::: Dataset entries
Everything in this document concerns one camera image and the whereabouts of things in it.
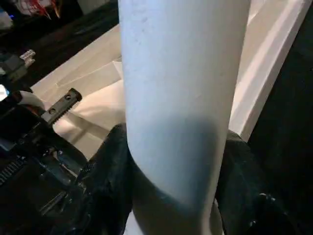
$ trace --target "white pvc pipe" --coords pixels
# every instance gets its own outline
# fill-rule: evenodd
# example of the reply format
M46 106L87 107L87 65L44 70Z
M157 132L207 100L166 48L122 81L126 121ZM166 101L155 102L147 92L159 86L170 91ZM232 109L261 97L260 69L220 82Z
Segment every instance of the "white pvc pipe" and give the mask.
M149 235L209 234L250 1L119 3L135 216Z

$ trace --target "white pipe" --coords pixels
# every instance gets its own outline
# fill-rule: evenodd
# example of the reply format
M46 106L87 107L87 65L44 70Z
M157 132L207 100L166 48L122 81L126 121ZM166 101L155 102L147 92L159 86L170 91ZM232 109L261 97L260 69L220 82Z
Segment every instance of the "white pipe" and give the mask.
M209 234L249 5L119 1L127 137L143 173L134 213L146 234Z

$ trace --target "black fabric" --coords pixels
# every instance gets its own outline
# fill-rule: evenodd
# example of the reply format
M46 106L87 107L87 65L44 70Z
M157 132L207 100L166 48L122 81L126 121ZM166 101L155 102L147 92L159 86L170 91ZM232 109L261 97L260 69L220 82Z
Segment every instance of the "black fabric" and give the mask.
M126 126L115 126L70 189L52 235L122 235L132 209Z
M313 234L313 7L261 112L248 144L303 234Z

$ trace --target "light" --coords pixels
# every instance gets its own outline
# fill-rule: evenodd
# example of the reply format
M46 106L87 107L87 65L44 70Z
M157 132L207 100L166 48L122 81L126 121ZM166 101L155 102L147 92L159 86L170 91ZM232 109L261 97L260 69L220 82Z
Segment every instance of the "light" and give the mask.
M9 91L4 87L4 85L0 85L0 101L3 101L9 95Z

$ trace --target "white wall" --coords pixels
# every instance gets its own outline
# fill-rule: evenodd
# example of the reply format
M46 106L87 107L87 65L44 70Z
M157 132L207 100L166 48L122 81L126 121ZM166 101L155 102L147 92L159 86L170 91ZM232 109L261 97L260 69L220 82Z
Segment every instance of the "white wall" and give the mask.
M78 0L78 4L80 5L83 13L88 14L109 1L110 0Z

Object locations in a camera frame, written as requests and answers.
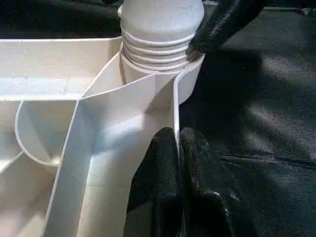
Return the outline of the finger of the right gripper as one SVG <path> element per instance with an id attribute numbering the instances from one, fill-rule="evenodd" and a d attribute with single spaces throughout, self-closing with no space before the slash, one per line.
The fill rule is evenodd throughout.
<path id="1" fill-rule="evenodd" d="M 186 55 L 216 53 L 223 44 L 253 21 L 263 9 L 262 0 L 203 0 L 204 17 L 189 43 Z"/>

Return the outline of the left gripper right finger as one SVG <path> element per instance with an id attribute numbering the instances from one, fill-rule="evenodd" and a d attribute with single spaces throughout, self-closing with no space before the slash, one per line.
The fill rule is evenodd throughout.
<path id="1" fill-rule="evenodd" d="M 180 161 L 188 237 L 252 237 L 254 223 L 241 190 L 206 138 L 185 127 Z"/>

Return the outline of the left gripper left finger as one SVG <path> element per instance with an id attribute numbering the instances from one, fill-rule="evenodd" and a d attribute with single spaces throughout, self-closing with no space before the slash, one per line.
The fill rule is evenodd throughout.
<path id="1" fill-rule="evenodd" d="M 173 129 L 164 127 L 132 178 L 123 236 L 178 237 L 182 214 L 178 149 Z"/>

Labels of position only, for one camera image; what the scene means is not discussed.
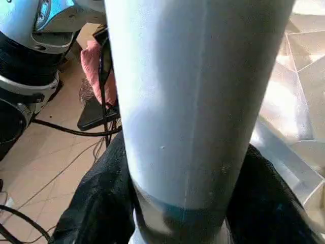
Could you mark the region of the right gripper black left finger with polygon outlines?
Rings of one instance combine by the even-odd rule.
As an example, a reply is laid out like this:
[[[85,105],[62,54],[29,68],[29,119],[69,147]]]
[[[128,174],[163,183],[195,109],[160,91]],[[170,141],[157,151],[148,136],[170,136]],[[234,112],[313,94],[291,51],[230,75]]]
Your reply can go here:
[[[123,134],[119,132],[81,179],[60,216],[51,243],[128,243],[133,196]]]

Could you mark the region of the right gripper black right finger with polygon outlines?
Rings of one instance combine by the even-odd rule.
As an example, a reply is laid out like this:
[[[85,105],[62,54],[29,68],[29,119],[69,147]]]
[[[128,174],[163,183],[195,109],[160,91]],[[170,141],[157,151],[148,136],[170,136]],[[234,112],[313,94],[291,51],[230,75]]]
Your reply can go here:
[[[320,233],[273,164],[249,145],[226,219],[234,243],[320,243]]]

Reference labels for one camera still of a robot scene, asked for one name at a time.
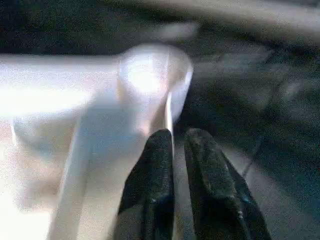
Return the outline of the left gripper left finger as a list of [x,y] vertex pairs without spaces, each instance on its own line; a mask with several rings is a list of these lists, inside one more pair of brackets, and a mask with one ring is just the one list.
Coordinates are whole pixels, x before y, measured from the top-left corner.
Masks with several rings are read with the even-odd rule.
[[172,134],[153,133],[128,175],[112,238],[114,240],[170,240],[174,223]]

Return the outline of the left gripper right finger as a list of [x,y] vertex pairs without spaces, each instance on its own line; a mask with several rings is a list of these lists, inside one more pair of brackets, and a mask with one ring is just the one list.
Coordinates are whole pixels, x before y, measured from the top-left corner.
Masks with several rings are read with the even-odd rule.
[[207,131],[189,129],[184,153],[196,239],[271,239],[246,181]]

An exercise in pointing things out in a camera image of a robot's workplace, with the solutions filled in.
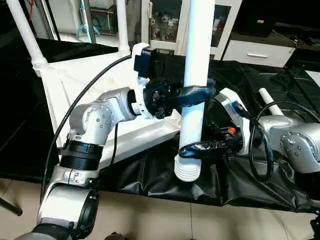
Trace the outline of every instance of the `black plastic sheet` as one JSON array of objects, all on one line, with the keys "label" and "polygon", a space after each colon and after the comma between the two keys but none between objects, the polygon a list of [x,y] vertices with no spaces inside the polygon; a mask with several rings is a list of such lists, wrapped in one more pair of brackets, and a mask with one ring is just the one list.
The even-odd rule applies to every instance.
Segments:
[{"label": "black plastic sheet", "polygon": [[[41,39],[39,44],[49,62],[117,51],[116,48],[89,43]],[[0,53],[3,73],[1,102],[3,112],[8,116],[2,119],[5,127],[1,130],[0,142],[5,146],[0,151],[0,158],[6,164],[0,167],[0,177],[40,182],[53,138],[42,81],[32,70],[22,41],[0,49]],[[153,77],[165,77],[171,82],[183,80],[184,57],[160,55],[156,61]],[[208,77],[216,81],[217,91],[225,87],[236,91],[253,115],[264,106],[258,93],[262,87],[275,100],[294,101],[317,113],[320,111],[320,89],[303,70],[212,60]],[[11,99],[5,96],[8,89],[16,91]],[[280,107],[285,110],[292,108],[287,105]],[[286,110],[285,114],[309,120],[299,111]],[[211,137],[207,126],[212,121],[221,127],[230,124],[224,109],[209,101],[205,107],[203,140]],[[100,189],[215,206],[230,204],[293,212],[312,211],[304,191],[295,183],[294,171],[285,159],[275,163],[269,183],[260,183],[253,177],[246,156],[229,159],[213,156],[202,161],[199,179],[188,183],[178,180],[174,174],[178,145],[179,135],[106,168],[100,179]],[[51,171],[57,162],[58,156],[54,154]],[[266,170],[263,152],[257,152],[256,167],[261,174]]]}]

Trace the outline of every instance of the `white drawer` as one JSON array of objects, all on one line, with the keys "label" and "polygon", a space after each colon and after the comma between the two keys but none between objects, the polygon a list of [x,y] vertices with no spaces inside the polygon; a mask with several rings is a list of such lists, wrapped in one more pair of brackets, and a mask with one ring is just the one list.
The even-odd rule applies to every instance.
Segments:
[{"label": "white drawer", "polygon": [[223,60],[282,68],[294,50],[295,48],[286,46],[231,40]]}]

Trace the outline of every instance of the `silver robotic arm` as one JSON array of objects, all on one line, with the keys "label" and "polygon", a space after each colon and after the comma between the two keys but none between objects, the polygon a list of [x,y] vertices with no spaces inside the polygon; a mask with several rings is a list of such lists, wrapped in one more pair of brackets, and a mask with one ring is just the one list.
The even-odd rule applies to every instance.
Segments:
[{"label": "silver robotic arm", "polygon": [[[214,154],[237,154],[246,155],[250,158],[250,138],[253,139],[253,132],[250,132],[250,121],[257,127],[260,125],[268,142],[266,153],[271,154],[277,151],[288,159],[288,162],[295,171],[297,185],[306,191],[313,207],[320,208],[320,192],[318,183],[320,181],[320,124],[302,123],[284,115],[268,115],[256,118],[250,116],[246,107],[236,92],[225,88],[215,97],[222,104],[230,116],[236,128],[229,128],[221,131],[213,137],[213,140],[207,142],[195,142],[182,147],[179,155],[183,158],[211,158]],[[314,113],[305,107],[300,108],[309,112],[309,114],[320,121]],[[268,161],[268,171],[265,177],[259,176],[254,168],[253,158],[251,169],[253,175],[259,181],[266,182],[268,172],[270,177],[273,172],[273,158]]]},{"label": "silver robotic arm", "polygon": [[130,91],[125,87],[105,92],[72,111],[71,130],[40,205],[37,226],[18,240],[74,240],[91,233],[99,203],[92,182],[99,176],[103,145],[116,123],[136,118]]},{"label": "silver robotic arm", "polygon": [[147,119],[154,116],[163,119],[174,108],[196,105],[212,97],[213,86],[182,87],[165,80],[148,83],[156,51],[144,43],[136,46],[133,58],[137,87],[105,92],[95,101],[73,109],[69,116],[71,130],[42,198],[37,226],[18,240],[86,238],[93,230],[99,204],[93,182],[99,176],[103,147],[115,125],[134,120],[139,114]]}]

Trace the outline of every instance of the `white pipe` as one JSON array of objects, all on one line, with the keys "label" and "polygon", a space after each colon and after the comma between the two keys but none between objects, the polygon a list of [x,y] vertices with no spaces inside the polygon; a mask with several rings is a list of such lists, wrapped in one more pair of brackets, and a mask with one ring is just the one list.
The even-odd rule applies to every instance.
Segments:
[{"label": "white pipe", "polygon": [[[259,93],[265,102],[265,104],[269,104],[274,102],[274,99],[270,96],[269,92],[265,88],[260,88]],[[282,115],[284,116],[284,113],[281,111],[281,109],[278,107],[278,105],[273,105],[269,107],[269,110],[272,115]]]},{"label": "white pipe", "polygon": [[22,10],[19,0],[6,0],[6,2],[9,6],[15,24],[19,29],[24,44],[31,56],[33,69],[37,73],[38,77],[40,77],[39,70],[48,66],[48,62],[42,55],[42,52],[39,48],[33,32],[31,31],[28,20],[25,16],[24,11]]},{"label": "white pipe", "polygon": [[127,15],[125,0],[116,0],[116,15],[118,19],[119,52],[129,53]]},{"label": "white pipe", "polygon": [[[191,0],[184,70],[184,86],[206,86],[215,0]],[[201,140],[205,103],[182,109],[179,148]],[[196,180],[201,160],[175,157],[174,172],[185,182]]]}]

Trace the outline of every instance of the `white pipe frame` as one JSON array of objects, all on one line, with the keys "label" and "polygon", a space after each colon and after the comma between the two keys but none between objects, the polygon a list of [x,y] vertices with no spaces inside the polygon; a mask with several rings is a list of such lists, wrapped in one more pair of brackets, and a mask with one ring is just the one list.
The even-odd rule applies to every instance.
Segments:
[{"label": "white pipe frame", "polygon": [[[190,0],[188,39],[184,71],[184,86],[206,86],[210,59],[215,0]],[[179,148],[199,142],[205,103],[182,109]],[[201,160],[175,157],[174,172],[185,182],[196,180]]]}]

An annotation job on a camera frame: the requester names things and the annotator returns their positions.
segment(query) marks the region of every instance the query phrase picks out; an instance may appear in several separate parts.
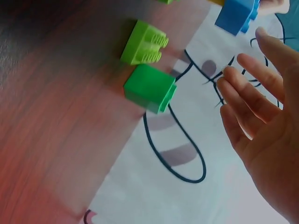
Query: toy brick
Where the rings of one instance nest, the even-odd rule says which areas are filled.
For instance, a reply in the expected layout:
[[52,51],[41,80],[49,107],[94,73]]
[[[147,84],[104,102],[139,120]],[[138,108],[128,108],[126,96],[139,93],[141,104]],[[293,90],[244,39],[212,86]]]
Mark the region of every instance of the toy brick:
[[169,5],[169,4],[171,4],[174,0],[158,0],[158,1],[163,2],[163,3],[167,4],[167,5]]
[[168,40],[165,33],[138,20],[121,55],[121,61],[131,65],[158,62],[162,55],[159,50],[166,47]]
[[237,35],[246,33],[257,17],[259,0],[226,0],[215,25]]
[[224,6],[225,3],[225,0],[209,0],[209,1],[220,6]]
[[177,86],[175,78],[147,64],[140,64],[124,85],[125,97],[152,111],[164,112]]

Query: light green building block
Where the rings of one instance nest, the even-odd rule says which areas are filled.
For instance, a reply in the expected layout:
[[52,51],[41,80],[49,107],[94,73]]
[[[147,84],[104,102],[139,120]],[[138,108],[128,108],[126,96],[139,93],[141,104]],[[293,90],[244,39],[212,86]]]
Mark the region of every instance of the light green building block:
[[140,64],[124,85],[125,97],[153,113],[164,112],[177,86],[175,78]]
[[121,61],[131,65],[158,62],[162,55],[159,50],[166,47],[168,40],[165,33],[138,20],[121,55]]
[[167,4],[167,5],[169,5],[169,4],[172,3],[174,0],[158,0],[158,1],[163,2],[163,3]]

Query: cartoon animal drawing
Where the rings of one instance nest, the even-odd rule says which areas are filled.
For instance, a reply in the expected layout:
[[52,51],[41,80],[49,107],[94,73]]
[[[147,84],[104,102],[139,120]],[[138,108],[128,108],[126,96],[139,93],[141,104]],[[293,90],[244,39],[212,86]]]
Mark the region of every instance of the cartoon animal drawing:
[[[171,72],[176,77],[178,90],[166,113],[154,115],[146,112],[143,116],[149,144],[158,159],[178,179],[189,183],[202,182],[210,163],[223,162],[222,158],[229,160],[225,150],[228,145],[221,145],[225,140],[213,138],[215,132],[223,132],[219,106],[225,102],[216,81],[222,76],[225,66],[239,69],[272,103],[282,107],[236,61],[239,53],[246,53],[274,69],[257,45],[255,29],[262,25],[270,35],[285,41],[280,20],[275,15],[257,18],[246,35],[234,37],[213,25],[219,11],[218,6],[211,7]],[[215,157],[209,158],[207,154],[219,156],[219,160],[215,161]]]

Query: wooden table
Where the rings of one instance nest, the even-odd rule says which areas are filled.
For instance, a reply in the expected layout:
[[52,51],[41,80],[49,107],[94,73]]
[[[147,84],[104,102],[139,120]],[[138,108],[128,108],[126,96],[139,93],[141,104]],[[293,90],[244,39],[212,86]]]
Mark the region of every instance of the wooden table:
[[0,223],[77,224],[142,108],[119,61],[135,19],[170,38],[169,72],[206,0],[5,0],[0,3]]

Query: black line drawing
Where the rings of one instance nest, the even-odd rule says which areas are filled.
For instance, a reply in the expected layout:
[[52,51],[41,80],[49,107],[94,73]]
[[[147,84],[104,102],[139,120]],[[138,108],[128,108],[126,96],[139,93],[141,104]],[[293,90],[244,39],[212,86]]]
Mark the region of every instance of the black line drawing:
[[[281,40],[284,41],[285,43],[285,40],[287,39],[296,39],[294,37],[289,37],[289,38],[286,38],[285,37],[285,30],[284,30],[284,26],[283,24],[281,23],[281,26],[282,26],[282,29],[283,29],[283,38],[281,38]],[[250,46],[252,47],[252,42],[256,40],[256,38],[252,38],[250,40]],[[217,89],[217,86],[216,86],[216,80],[217,78],[219,78],[223,73],[222,71],[219,72],[218,74],[216,74],[215,76],[213,77],[209,77],[206,73],[204,73],[204,71],[202,69],[199,68],[199,66],[194,62],[194,60],[190,57],[190,55],[188,54],[187,50],[184,50],[184,53],[185,53],[185,56],[188,58],[188,60],[190,61],[190,64],[188,65],[188,67],[186,68],[186,70],[181,73],[180,75],[178,75],[176,77],[176,82],[179,81],[183,76],[185,76],[192,67],[195,67],[199,73],[201,75],[203,75],[206,79],[207,79],[207,82],[204,83],[204,84],[207,84],[209,82],[211,82],[213,84],[213,88],[219,98],[219,103],[215,106],[215,108],[219,105],[223,105],[225,104],[224,102],[224,99],[222,98],[219,90]],[[268,62],[268,59],[264,56],[264,59],[265,59],[265,65],[268,66],[269,65],[269,62]],[[232,65],[232,63],[234,62],[235,60],[235,56],[228,62],[228,66]],[[247,71],[245,69],[243,69],[242,71],[242,74],[244,75]],[[261,84],[259,83],[258,80],[256,79],[252,79],[252,80],[249,80],[249,82],[251,82],[255,87],[258,87],[260,86]],[[277,106],[280,107],[280,102],[277,100]],[[202,176],[199,178],[199,179],[196,179],[196,180],[192,180],[192,179],[189,179],[189,178],[186,178],[182,175],[180,175],[178,172],[176,172],[172,167],[171,165],[169,165],[166,160],[162,157],[162,155],[160,154],[160,152],[157,150],[154,142],[153,142],[153,139],[150,135],[150,130],[149,130],[149,126],[148,126],[148,119],[147,119],[147,114],[145,113],[144,116],[143,116],[143,122],[144,122],[144,127],[145,127],[145,132],[146,132],[146,135],[147,135],[147,138],[148,138],[148,141],[149,141],[149,144],[152,148],[152,150],[154,151],[154,153],[156,154],[156,156],[158,157],[158,159],[161,161],[161,163],[169,170],[169,172],[171,172],[173,175],[175,175],[178,179],[182,180],[182,181],[185,181],[185,182],[189,182],[189,183],[200,183],[202,181],[204,181],[205,177],[206,177],[206,162],[204,160],[204,156],[203,154],[201,153],[200,151],[200,147],[198,145],[195,144],[194,140],[192,139],[192,137],[190,136],[190,134],[188,134],[188,132],[184,129],[183,125],[180,123],[180,121],[178,120],[178,118],[176,117],[175,115],[175,112],[173,111],[172,107],[171,107],[171,104],[168,105],[168,108],[169,108],[169,111],[170,111],[170,114],[171,116],[173,117],[173,119],[175,120],[176,124],[178,125],[178,127],[181,129],[182,133],[186,136],[186,138],[189,140],[189,142],[192,144],[192,146],[194,147],[194,150],[196,150],[197,154],[199,155],[199,158],[202,162],[202,167],[203,167],[203,174]]]

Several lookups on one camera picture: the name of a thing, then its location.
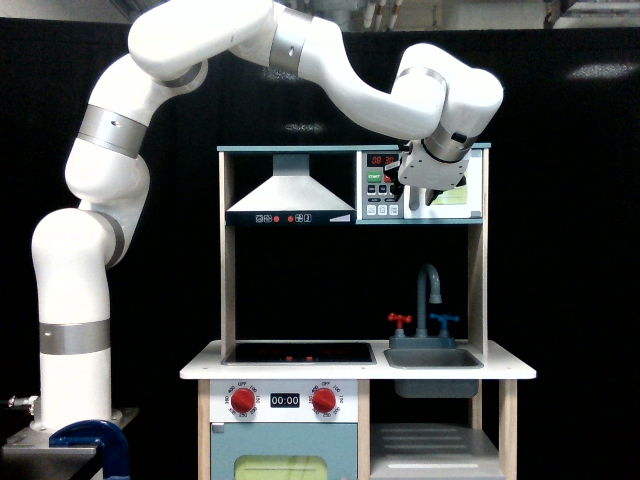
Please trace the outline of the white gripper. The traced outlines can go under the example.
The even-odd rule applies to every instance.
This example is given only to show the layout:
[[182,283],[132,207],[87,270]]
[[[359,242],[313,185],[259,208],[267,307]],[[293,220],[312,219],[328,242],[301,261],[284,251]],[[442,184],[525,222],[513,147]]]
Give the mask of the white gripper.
::::::
Pull together all lines from the data that mention the word "numbering".

Return the outline of the finger of the right gripper as one SVG <path> element per instance with an id attribute numbering the instances from one, fill-rule="evenodd" and a d attribute with single spaces throughout, self-closing with no space before the slash, one per line.
Return the outline of the left gripper right finger as one SVG <path> element per instance with an id attribute numbering the instances from one, fill-rule="evenodd" and a d attribute with single spaces throughout, self-closing with no space before the slash, one per line.
Return the outline of the left gripper left finger as one SVG <path> element per instance with an id attribute numbering the instances from one, fill-rule="evenodd" and a d attribute with single spaces throughout, self-closing with no space before the slash, one per line.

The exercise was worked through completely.